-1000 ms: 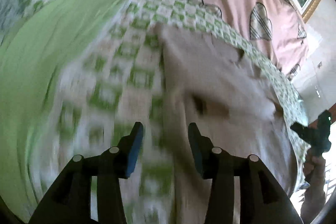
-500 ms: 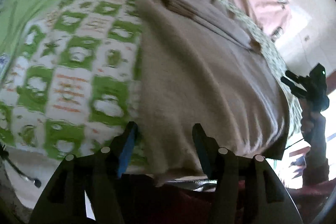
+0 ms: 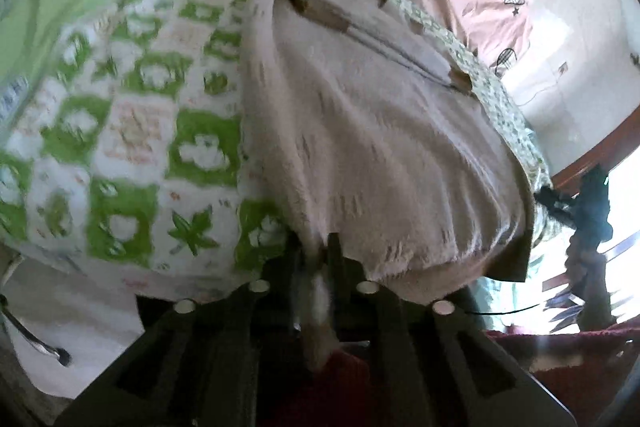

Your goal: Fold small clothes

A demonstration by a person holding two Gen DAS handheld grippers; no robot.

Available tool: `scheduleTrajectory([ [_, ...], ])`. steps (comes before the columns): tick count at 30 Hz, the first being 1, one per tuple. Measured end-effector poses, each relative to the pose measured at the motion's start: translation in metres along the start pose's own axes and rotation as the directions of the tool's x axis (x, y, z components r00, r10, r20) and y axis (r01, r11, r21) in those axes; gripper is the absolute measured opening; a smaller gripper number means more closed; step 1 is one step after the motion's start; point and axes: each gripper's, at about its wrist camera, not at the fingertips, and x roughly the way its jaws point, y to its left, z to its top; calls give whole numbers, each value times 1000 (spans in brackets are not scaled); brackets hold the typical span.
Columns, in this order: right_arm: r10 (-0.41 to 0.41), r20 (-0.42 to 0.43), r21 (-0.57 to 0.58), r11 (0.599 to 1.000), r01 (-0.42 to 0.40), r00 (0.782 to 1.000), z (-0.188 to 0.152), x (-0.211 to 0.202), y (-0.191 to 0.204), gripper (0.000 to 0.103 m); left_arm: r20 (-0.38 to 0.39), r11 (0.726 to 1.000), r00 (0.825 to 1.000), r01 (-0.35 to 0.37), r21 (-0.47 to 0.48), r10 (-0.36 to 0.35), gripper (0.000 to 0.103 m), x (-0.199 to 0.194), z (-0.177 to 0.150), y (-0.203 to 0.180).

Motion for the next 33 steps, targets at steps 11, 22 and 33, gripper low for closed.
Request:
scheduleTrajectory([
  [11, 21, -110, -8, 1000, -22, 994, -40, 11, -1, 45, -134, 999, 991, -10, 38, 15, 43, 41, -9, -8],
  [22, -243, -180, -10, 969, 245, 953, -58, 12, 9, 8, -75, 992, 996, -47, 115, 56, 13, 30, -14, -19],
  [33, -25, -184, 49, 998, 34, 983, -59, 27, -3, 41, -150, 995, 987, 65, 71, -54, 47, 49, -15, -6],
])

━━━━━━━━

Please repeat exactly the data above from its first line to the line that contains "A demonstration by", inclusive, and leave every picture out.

-1000 ms: 
-500 ms: 
+0 ms: 

Your goal: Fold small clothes

A demonstration by a person holding two Gen DAS handheld grippers; no robot.

The given output is the complete response.